By Tom Ballard, Chief Alliance Officer, PYA
“Everyone talks about healthcare costs, but not much is going on to reduce them,” Johnson City Entrepreneur John Cannon says.
So, the Northern Michigan native who moved to Northeast Tennessee in 1980 as a Texas Instruments employee has decided to do something about it in an important area – smoking cessation.
His latest undertaking is named Symply Health Inc. The start-up sublicensed what Cannon describes as a “clinically-proven smoking cessation product” developed by a Seattle-based company named 2Morrow. He has the exclusive license for the nation of Turkey, although he hopes to expand into other countries especially Eastern European countries.
The product, called “SmartQuitTM,” has a novel approach, one that plays into Cannon’s long-time strengths. It uses technology, specifically smartphones, to monitor a user’s success after the individual has gone through a nine-day training process.
“We’re teaching people how to let their cravings (for nicotine) go,” he says. “The whole approach uses a behavioral modification technique called Acceptance Commitment Therapy. We come in after the individual decides they want to change. Then, it’s the how.”

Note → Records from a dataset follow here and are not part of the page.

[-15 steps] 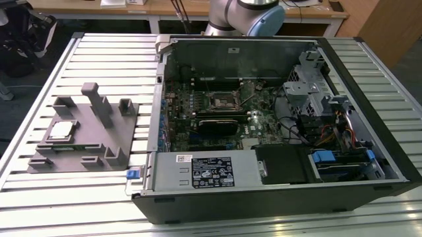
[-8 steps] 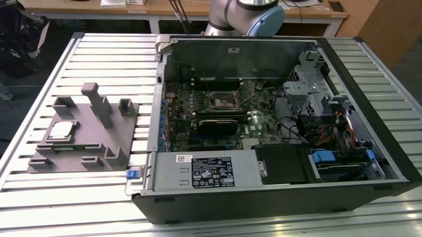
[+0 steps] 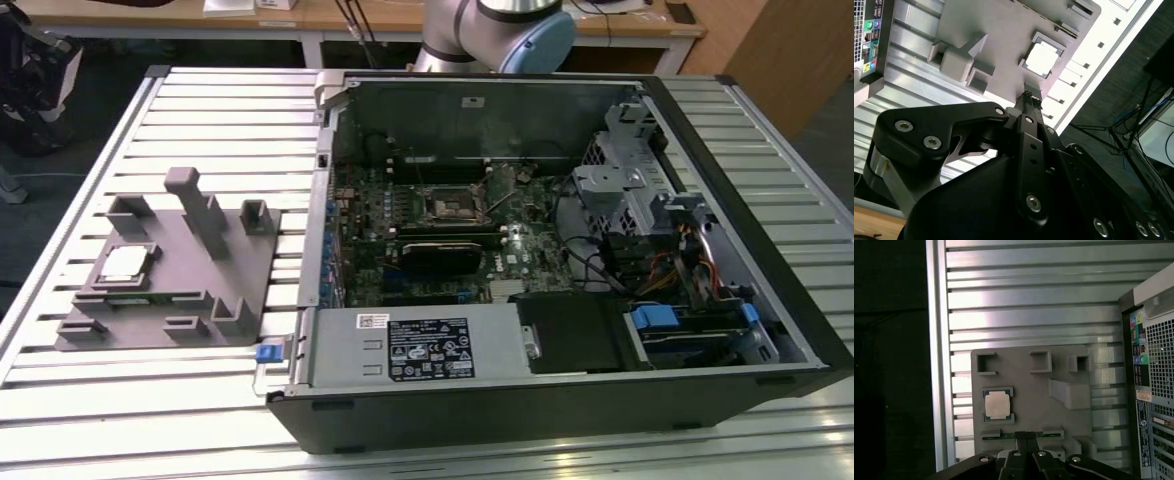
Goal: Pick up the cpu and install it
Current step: 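Reach for the cpu, then pick up the cpu and move it towards the insertion slot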
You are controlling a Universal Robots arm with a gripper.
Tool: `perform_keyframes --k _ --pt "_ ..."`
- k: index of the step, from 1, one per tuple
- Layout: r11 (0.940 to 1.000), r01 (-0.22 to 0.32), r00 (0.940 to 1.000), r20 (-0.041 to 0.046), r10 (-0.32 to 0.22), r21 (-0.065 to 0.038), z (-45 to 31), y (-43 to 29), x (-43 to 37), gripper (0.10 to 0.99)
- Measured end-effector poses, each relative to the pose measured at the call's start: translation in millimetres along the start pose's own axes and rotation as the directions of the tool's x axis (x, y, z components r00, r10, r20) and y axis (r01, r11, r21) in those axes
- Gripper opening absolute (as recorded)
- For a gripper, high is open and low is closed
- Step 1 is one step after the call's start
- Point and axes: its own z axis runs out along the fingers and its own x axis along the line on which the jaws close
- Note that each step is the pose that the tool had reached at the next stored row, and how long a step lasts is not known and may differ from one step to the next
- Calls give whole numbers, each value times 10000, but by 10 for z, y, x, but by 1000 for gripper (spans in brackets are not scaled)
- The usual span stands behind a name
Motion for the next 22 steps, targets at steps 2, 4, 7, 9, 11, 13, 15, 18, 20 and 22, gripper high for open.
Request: perform_keyframes --k 2,4,7,9,11,13,15,18,20,22 --pt "10000 0 10000 1 0 -1 4 -12 13 106" --pt "10000 2 10000 0 -2 -1 7 -26 12 106" --pt "10000 7 10000 1 -7 -1 14 -50 10 106" --pt "10000 11 10000 -1 -11 -1 17 -68 9 106" --pt "10000 13 10000 0 -13 -1 22 -80 8 106" --pt "10000 17 10000 1 -17 -2 26 -87 8 106" --pt "10000 24 10000 -1 -24 -1 32 -95 8 106" --pt "10000 31 10000 -4 -31 0 43 -101 8 106" --pt "10000 33 10000 -5 -33 0 52 -102 8 106" --pt "10000 34 10000 -5 -34 -1 59 -103 8 106"
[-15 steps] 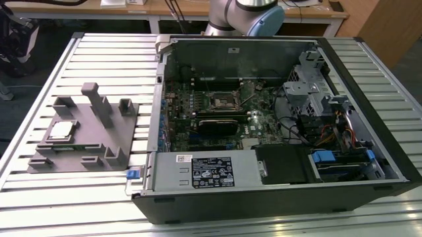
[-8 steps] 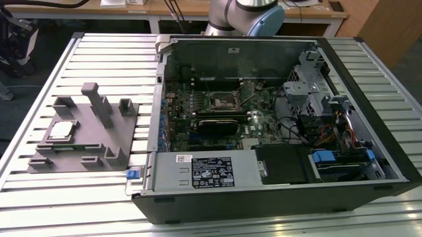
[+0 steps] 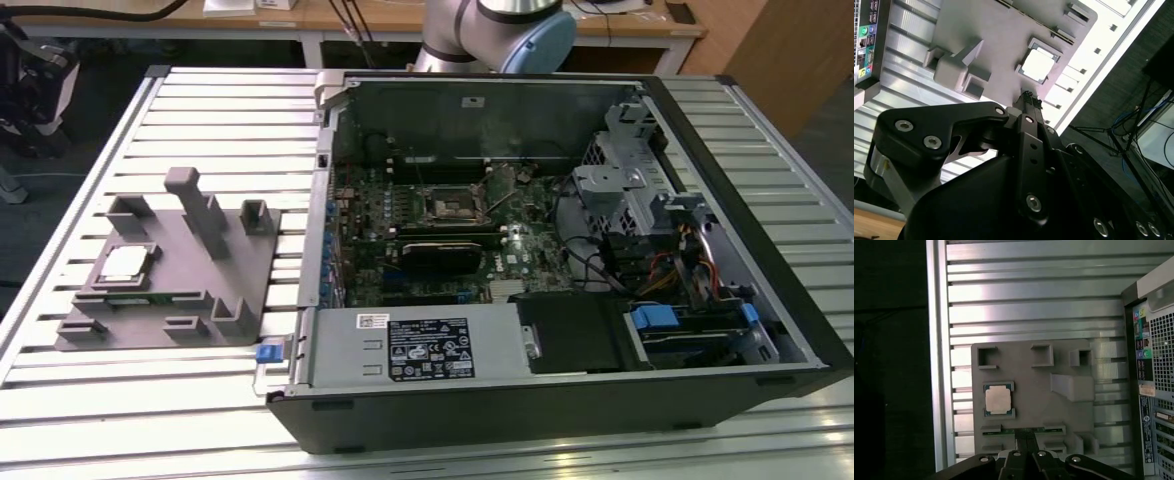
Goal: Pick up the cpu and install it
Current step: 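Pick up the cpu and move it towards the insertion slot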
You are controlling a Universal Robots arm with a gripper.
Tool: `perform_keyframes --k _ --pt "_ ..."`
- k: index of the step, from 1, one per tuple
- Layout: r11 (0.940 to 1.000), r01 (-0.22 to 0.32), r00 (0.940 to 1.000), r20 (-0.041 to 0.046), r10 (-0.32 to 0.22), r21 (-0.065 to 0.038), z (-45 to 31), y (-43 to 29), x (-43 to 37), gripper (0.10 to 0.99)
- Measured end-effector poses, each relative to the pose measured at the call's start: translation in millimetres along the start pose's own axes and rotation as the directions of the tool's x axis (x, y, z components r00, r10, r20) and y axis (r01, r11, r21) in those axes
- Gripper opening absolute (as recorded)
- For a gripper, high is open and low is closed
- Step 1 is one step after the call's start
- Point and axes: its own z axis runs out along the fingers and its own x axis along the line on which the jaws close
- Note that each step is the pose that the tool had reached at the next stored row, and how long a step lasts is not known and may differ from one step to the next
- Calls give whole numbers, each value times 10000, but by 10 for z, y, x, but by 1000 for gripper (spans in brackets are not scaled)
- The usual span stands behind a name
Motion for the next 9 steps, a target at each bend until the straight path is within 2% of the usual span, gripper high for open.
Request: perform_keyframes --k 9 --pt "10000 -1 10000 -2 1 0 44 -13 1 106"
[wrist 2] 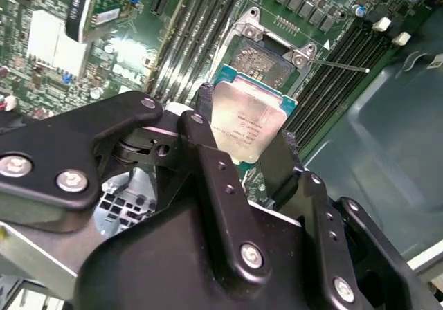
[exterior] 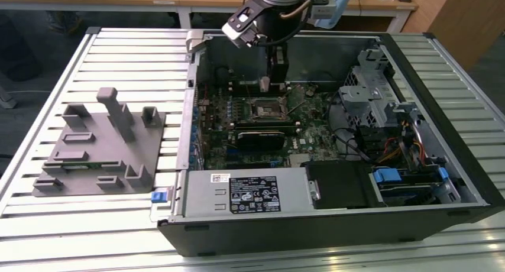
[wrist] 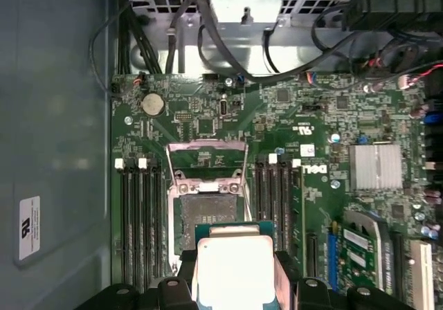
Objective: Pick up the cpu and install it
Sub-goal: 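Place the cpu into insertion slot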
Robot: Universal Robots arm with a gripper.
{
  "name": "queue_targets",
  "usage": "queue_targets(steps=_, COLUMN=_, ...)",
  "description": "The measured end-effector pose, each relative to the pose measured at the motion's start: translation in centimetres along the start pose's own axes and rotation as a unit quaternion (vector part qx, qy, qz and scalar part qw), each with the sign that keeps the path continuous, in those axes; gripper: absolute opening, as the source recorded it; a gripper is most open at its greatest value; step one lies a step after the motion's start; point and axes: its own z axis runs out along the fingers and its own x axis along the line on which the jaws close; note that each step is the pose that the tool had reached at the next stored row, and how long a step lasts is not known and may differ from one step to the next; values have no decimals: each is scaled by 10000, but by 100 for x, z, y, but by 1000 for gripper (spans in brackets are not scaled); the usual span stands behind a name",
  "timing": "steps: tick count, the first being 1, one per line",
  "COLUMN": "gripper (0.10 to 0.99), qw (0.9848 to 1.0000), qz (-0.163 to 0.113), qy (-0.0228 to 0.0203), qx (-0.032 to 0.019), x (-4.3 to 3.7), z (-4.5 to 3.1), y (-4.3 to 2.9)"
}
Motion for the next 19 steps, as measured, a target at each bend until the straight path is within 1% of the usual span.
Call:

Cannon is a serial entrepreneur who spent nearly two decades in the corporate world, first with Texas Instruments (TI) and then with Ericsson. It was the TI connection that brought him to Johnson City. Subsequent roles included Chief Operating Officer of ZFx Inc., Chief Executive Officer (CEO) and President of iPlenus and Email Ideas, Chief Technology Officer of Altogether Home/Rooms Alive, CEO of Mobile Makeover, and CEO of mHealth Technologies LLC.
“I’ve been involved with a number of software companies including one we sold successfully,” he says. “Symply Health allows me to combine my technology and healthcare experience and interests.”
Cannon explains that the focus on the country started about four years ago when an investor asked him to explore the Turkish marketplace for opportunities. The goal was to find best in class technologies that would help with chronic disease management.
“The country has socialized medicine,” he explains, adding that Turkey has made great strides in improving its healthcare system in the past 12 to 15 years. However, Turkey has always had a problem with tobacco use. Recent efforts to curb smoking have failed and in fact use of tobacco among younger people is up significantly…
According to published reports, the consumption of cigarettes and other tobacco products in the 13 to15 age group increased by 51 percent and 88 percent respectively in just three years compared to the previous decade.
“The Turkish government is exploring a license from us for the program for two to 10 million users,” Cannon says. The software is installed on servers in Istanbul and ready to go.
Why the “SmartQuitTM” approach?
Cannon explains that it starts with a novel way to handle cravings for nicotine and a proven success rate as high as 33 percent compared to the “cold turkey” way where sustained cessation is maybe one in 20.
“We’re teaching people how to let their cravings go,” he says. “We don’t make anyone do anything they don’t want to do.”
Finally, Cannon notes that “these same (smoking cessation) techniques can help people deal with stress management, eating disorders and others areas of behavior change.”